Hugo OzmanMay 14, 2012 2:19 AM


Dear Jon,

Thank you for reading my review and taking the time to make comments. I really appreciate them, because my motto as a writer is: Positive feedback encourages me to write more. Negative feedback motivates me to write better.

Now about the specific points. When I mentioned Lang being a film professor, I was really just curious to see how what kind of movie a film academic would make, and never intended to go into a detailed discussion about putting film theories into practice in my review.

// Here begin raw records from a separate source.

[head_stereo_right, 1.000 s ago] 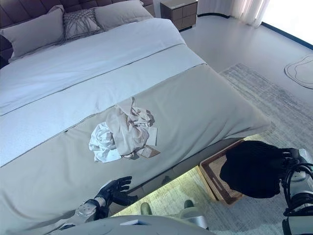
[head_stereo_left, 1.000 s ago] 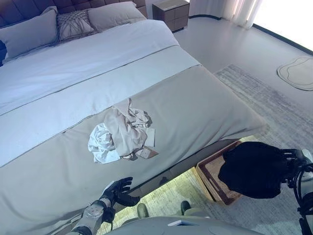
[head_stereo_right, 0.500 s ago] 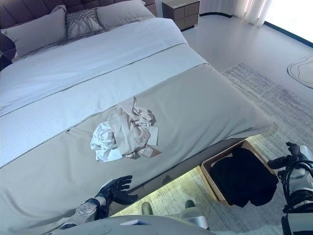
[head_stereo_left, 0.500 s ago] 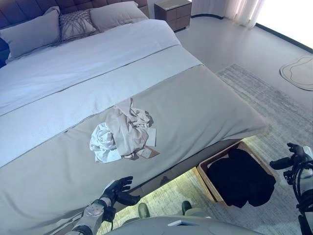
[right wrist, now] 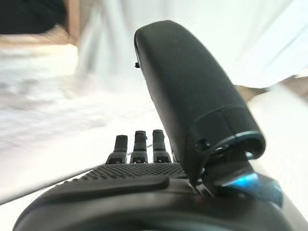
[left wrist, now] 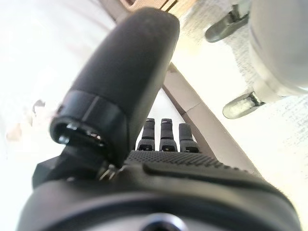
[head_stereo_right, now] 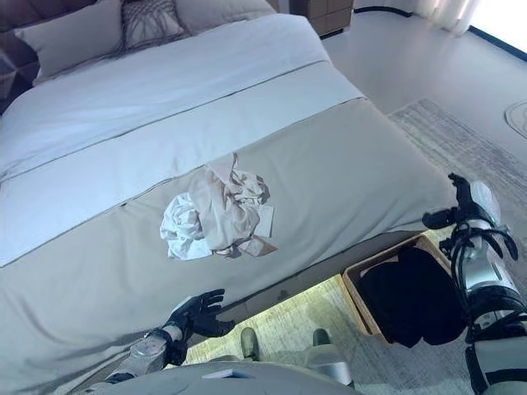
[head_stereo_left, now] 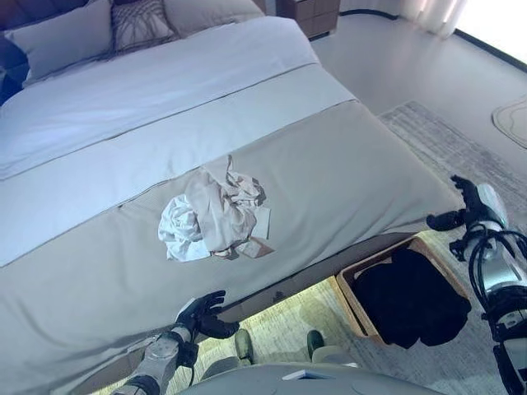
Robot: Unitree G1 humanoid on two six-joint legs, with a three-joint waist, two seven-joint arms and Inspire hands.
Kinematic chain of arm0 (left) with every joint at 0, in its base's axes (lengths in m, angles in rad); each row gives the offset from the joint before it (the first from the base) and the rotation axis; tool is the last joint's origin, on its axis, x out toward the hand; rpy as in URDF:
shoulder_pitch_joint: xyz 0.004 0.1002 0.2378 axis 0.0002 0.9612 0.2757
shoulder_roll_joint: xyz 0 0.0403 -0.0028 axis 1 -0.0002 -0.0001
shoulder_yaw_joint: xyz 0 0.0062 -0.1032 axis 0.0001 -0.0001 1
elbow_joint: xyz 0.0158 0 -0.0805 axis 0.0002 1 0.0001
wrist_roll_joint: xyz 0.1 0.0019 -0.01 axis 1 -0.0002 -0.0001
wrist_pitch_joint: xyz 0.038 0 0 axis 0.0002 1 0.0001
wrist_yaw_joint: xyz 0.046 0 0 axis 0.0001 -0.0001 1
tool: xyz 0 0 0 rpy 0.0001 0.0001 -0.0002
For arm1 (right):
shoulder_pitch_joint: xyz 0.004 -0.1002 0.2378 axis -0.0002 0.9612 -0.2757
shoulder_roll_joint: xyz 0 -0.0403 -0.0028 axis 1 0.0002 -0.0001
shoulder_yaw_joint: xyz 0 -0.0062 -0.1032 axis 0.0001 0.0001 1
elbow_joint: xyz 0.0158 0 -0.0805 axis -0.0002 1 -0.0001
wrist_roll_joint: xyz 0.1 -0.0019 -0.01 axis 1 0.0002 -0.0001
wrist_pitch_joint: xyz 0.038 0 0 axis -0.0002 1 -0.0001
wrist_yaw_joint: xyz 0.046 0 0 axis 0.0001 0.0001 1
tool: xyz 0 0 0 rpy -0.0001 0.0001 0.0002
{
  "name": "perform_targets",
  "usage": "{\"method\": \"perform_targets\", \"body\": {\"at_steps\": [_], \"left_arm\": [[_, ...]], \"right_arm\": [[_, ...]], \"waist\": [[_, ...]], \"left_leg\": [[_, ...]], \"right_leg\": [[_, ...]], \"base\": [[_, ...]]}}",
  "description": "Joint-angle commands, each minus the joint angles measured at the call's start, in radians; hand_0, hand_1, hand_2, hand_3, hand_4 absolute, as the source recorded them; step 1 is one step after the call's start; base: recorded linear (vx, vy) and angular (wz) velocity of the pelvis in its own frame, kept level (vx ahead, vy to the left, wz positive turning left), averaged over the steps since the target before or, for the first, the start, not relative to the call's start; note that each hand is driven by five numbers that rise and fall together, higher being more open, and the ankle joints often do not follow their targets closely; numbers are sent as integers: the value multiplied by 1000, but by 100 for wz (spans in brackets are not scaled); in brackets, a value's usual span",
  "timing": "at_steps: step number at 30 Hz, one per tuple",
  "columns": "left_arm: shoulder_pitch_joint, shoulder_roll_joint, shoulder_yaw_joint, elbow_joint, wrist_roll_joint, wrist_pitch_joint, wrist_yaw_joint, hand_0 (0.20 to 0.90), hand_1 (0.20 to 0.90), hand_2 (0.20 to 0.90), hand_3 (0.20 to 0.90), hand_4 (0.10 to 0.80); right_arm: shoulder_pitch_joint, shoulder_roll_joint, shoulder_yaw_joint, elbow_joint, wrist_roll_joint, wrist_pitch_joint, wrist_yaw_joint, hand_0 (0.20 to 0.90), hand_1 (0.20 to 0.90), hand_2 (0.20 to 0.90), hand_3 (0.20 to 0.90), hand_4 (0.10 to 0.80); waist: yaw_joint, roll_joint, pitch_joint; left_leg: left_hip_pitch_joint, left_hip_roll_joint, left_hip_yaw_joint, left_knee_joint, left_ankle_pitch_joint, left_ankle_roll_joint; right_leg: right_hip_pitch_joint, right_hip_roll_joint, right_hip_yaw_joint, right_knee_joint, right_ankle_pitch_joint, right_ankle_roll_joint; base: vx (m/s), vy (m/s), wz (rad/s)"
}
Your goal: Pick up the clothes from the bed and place them into the basket
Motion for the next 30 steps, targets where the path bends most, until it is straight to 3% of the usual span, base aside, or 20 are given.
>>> {"method": "perform_targets", "body": {"at_steps": [1, 2, 7, 8, 9, 10, 30], "left_arm": [[-43, 31, 11, -11, -48, -55, 14, 900, 900, 900, 900, 800], [-42, 30, 15, -9, -55, -56, 17, 900, 900, 900, 900, 800], [-35, 25, 27, -10, -63, -49, 22, 900, 900, 900, 900, 800], [-36, 25, 25, -9, -69, -52, 23, 900, 900, 900, 900, 800], [-36, 24, 24, -9, -71, -52, 23, 900, 900, 900, 900, 800], [-36, 25, 22, -11, -75, -53, 22, 900, 900, 900, 900, 800], [-109, 56, -61, -115, -166, -90, -15, 900, 900, 900, 900, 800]], "right_arm": [[-192, -26, 16, -87, -47, -74, -69, 385, 385, 385, 299, 199], [-210, -24, 28, -97, -55, -80, -67, 300, 300, 300, 200, 100], [-286, -17, 78, -113, -61, -79, -49, 300, 300, 300, 200, 100], [-312, -16, 98, -107, -62, -73, -49, 352, 352, 352, 260, 160], [-318, -15, 102, -105, -62, -72, -49, 571, 571, 571, 516, 416], [-332, -14, 114, -99, -62, -69, -51, 900, 900, 900, 900, 800], [-716, 20, 388, 48, -30, 39, -72, 900, 900, 900, 900, 800]], "waist": [[52, -52, -16], [60, -53, -13], [96, -59, 2], [108, -61, 11], [111, -62, 14], [118, -61, 20], [275, -25, 223]], "left_leg": [[70, -19, -9, 15, -124, -8], [67, -21, -14, 15, -123, -7], [51, -32, -39, 20, -118, -4], [43, -36, -48, 22, -116, -3], [41, -37, -50, 22, -115, -3], [35, -40, -57, 23, -113, -2], [-152, -84, -170, 25, -43, 23]], "right_leg": [[-85, -8, -23, 79, 25, -6], [-84, -10, -28, 79, 23, -7], [-82, -19, -52, 82, 17, -12], [-84, -23, -60, 84, 17, -14], [-85, -24, -63, 85, 16, -14], [-87, -25, -68, 86, 16, -15], [-232, -58, -186, 163, 9, -22]], "base": [[30, 47, 9], [34, 45, 16], [38, 54, 20], [11, 48, 27], [4, 51, 31], [12, 51, 26], [-41, 58, 23]]}}
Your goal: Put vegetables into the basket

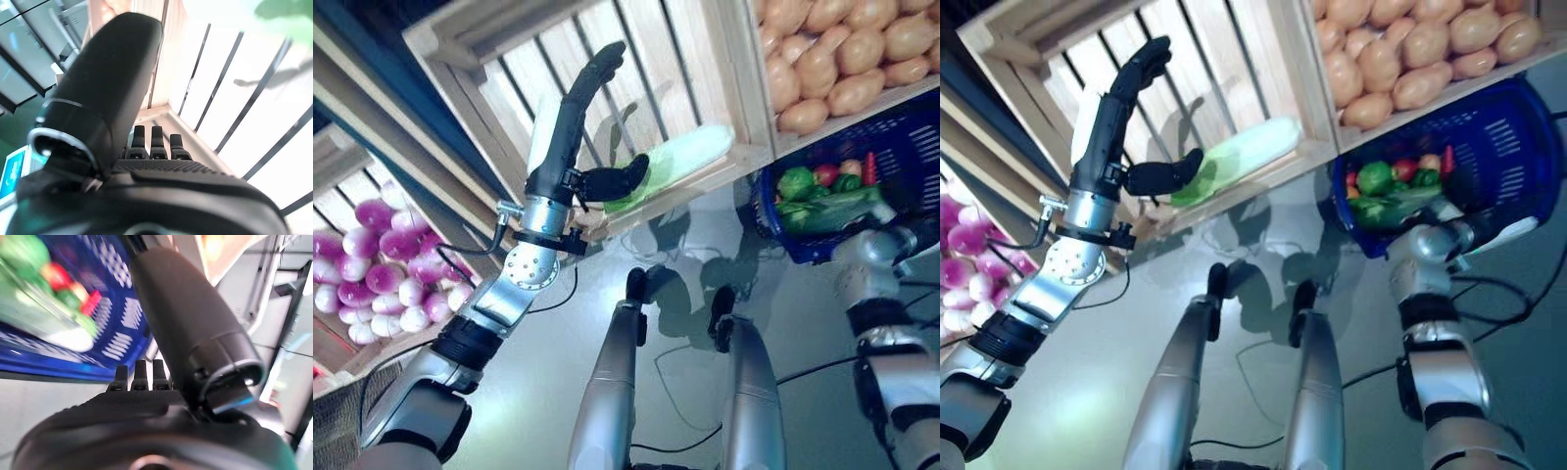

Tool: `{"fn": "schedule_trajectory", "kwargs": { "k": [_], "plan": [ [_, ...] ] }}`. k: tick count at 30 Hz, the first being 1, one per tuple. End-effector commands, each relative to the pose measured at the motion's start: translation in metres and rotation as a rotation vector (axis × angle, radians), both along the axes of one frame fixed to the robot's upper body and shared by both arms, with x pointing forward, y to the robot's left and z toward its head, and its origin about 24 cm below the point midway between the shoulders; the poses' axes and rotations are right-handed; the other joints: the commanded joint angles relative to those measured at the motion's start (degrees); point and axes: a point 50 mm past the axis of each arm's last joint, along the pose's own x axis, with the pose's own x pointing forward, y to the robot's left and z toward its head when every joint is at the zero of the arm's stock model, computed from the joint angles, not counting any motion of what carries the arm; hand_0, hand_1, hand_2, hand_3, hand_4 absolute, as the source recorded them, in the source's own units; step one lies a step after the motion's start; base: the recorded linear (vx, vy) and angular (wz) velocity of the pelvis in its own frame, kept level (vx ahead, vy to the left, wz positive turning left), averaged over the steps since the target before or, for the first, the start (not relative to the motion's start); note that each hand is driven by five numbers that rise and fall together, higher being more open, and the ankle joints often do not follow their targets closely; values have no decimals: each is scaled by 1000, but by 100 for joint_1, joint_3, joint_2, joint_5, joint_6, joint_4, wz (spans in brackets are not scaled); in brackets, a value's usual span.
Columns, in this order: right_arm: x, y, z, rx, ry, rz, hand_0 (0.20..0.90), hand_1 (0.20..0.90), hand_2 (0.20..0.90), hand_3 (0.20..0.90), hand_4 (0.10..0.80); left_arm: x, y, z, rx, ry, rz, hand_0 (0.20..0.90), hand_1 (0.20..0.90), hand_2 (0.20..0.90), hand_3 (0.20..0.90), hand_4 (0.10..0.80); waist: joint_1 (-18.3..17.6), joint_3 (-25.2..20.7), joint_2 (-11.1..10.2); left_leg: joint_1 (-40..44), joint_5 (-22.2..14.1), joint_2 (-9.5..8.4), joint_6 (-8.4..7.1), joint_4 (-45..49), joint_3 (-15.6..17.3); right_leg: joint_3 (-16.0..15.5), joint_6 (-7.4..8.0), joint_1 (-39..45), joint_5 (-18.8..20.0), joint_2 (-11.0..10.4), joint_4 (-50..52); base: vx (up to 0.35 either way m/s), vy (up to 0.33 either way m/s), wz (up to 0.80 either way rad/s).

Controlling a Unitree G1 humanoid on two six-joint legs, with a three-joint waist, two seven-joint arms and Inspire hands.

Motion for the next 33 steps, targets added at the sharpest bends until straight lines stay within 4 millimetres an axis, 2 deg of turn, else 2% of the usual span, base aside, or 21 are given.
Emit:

Regarding the use of the words ‘fantastic’ and ‘great’, I checked through my review and found that each word appears twice. I guess those words do truly describe how I feel about the film. If repeating them is an issue, those words could easily be substituted with ‘wonderful’ or ‘awesome’ without affecting the overall meaning.

Having said all that, I do hear what you’re trying to say, and will take those into account when I write my next review. So thank you again for your comments… Oops, I have said it twice in my own comments, and hope that you will not complain about my overuse of ‘thank you’. : )

Jon PaisMay 14, 2012 6:07 AM

hahaha
I will have to check this one out if a DVD is ever released in southeast asia.